While studying at a campus as large as N.C . State, many students have to do a good bit of walking during their daily commute to class. However, for many disabled students and faculty, walking is easier said than done.

Assistant Professor Greg Sawicki , Postdoctoral Research Scholar Dominic Farris, and others at the Human PoWeR laboratory at N.C . State are working to make walking more comfortable and efficient for the impaired.

The ‘PoWeR’ in Human Power stands for Physiology of Wearable Robotics, and their laboratory is currently developing mechanical “exoskeletons” that can be worn on the legs.  These exoskeletons do much of the work necessary to walk efficiently in order to ease the walking process of the user.

“One of the overarching goals of the laboratory is to build assistive devices,” Farris said.

As of now, the labs have developed several prototype exoskeletons, all focused on improving the function of the ankle.

Farris says these mechanical ‘exoskeletons’ could potentially have two major applications. Their primary goal is to help people with impaired, imbalanced , and asymmetrical walking gaits, such as those who have suffered strokes or spinal cord injuries. However, the researchers do not shy away from acknowledging other tragic sides of reality.

“Some people will never recover,” Farris said. “And for those people, another type of exoskeleton would be required– one whose purpose is for long-term sustainment rather than rehabilitation.”

Using the human physiology as a basis, the lab has developed mechanical parts that mimic body parts central to movement.  An early prototype of the exoskeleton features a pneumatic ankle made of molded carbon fiber. The ankle works by sending a bout of compressed air to the mechanic joint to induce movement. Another prototype of the exoskeleton features a spring that acts as a calf muscle.

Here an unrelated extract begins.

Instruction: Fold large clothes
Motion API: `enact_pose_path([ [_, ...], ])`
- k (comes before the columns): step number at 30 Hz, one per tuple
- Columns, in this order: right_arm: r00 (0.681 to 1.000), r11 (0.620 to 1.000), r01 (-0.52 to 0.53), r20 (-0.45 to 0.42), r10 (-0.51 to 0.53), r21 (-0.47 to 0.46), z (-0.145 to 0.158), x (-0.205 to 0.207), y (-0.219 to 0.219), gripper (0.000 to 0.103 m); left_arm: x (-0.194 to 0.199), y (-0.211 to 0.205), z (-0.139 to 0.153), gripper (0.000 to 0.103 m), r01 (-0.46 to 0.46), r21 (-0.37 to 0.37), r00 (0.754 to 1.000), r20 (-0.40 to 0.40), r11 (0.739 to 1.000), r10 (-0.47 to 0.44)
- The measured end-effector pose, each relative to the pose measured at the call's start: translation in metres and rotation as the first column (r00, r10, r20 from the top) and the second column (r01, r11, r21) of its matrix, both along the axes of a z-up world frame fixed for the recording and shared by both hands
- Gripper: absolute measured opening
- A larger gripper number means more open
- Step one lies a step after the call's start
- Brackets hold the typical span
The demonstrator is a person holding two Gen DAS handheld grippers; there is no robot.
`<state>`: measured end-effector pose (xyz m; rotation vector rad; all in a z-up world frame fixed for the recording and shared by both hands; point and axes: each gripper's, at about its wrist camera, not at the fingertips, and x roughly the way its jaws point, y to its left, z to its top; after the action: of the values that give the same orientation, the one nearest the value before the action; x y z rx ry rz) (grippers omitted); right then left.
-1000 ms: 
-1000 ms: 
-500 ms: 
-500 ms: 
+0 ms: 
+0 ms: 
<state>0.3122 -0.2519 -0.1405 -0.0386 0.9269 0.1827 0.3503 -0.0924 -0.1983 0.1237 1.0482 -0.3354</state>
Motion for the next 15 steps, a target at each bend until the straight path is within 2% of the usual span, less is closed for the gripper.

The Human PoWeR labs aren’t the first to develop exoskeletons – in fact, several different types already exist. However, these exoskeletons still have a few flaws.

“Some of [the other exoskeletons] look quite amazing on the face of it, but they all require a source of power – large batteries…some are even gas powered.” Farris said.  ”The extra components required to power those exoskeletons create a lot of extra weight–and for every bit of weight you have, the less efficient the exoskeleton becomes.”

According to Farris, the labs are trying to make the exoskeletons more lightweight and practical by removing all power sources.  Without external power or motors, the entire exoskeleton that the labs have been working on is powered by the user.  

The Human PoWeR labs have come a long way from their inception a year and a half ago, but they still have a long way to go until their prototypes become reality.  However, the researchers at the Human PoWeR labs are already planning for future applications of their research.

“Stroke patients are affected all the way down their body, not just their legs. There are a lot of things you want to do with your arms as well,” Farris said. “Hopefully our lab will be shared with other specialists who can assist in things like that.”